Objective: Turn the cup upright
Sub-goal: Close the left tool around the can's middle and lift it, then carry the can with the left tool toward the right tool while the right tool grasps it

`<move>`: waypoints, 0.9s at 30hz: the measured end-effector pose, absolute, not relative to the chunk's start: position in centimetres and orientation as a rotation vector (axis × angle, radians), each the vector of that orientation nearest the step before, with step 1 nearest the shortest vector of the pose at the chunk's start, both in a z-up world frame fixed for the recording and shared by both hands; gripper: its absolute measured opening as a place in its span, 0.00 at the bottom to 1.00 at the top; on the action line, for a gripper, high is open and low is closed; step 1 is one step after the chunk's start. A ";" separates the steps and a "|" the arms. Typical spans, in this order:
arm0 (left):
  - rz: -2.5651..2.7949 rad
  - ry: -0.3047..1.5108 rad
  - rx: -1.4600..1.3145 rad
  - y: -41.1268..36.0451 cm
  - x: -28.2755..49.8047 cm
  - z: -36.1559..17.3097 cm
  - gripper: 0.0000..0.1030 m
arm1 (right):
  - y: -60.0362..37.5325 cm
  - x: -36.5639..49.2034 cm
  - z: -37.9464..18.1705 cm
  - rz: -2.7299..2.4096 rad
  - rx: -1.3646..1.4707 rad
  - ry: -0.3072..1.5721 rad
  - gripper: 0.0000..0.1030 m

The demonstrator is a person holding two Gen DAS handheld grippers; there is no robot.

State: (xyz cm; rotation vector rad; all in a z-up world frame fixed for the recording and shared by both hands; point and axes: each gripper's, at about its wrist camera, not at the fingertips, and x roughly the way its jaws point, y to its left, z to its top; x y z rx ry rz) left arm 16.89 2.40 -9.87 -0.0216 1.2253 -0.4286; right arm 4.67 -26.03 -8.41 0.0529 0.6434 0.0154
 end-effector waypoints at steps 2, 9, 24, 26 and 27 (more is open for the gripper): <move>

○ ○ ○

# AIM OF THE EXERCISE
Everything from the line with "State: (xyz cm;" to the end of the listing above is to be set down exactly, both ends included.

# EXERCISE SOLUTION
State: (xyz cm; rotation vector rad; all in a z-up world frame fixed for the recording and shared by both hands; point and axes: each gripper's, at about its wrist camera, not at the fingertips, and x roughly the way its jaws point, y to its left, z to its top; x y z rx ry rz) left arm 16.89 2.40 -9.87 -0.0216 1.2253 -0.4286; right arm 4.67 -26.03 -8.41 0.0529 0.6434 0.0154
 end-effector waypoints at steps 2, 9, 24, 26 and 27 (more is open for the gripper): <move>

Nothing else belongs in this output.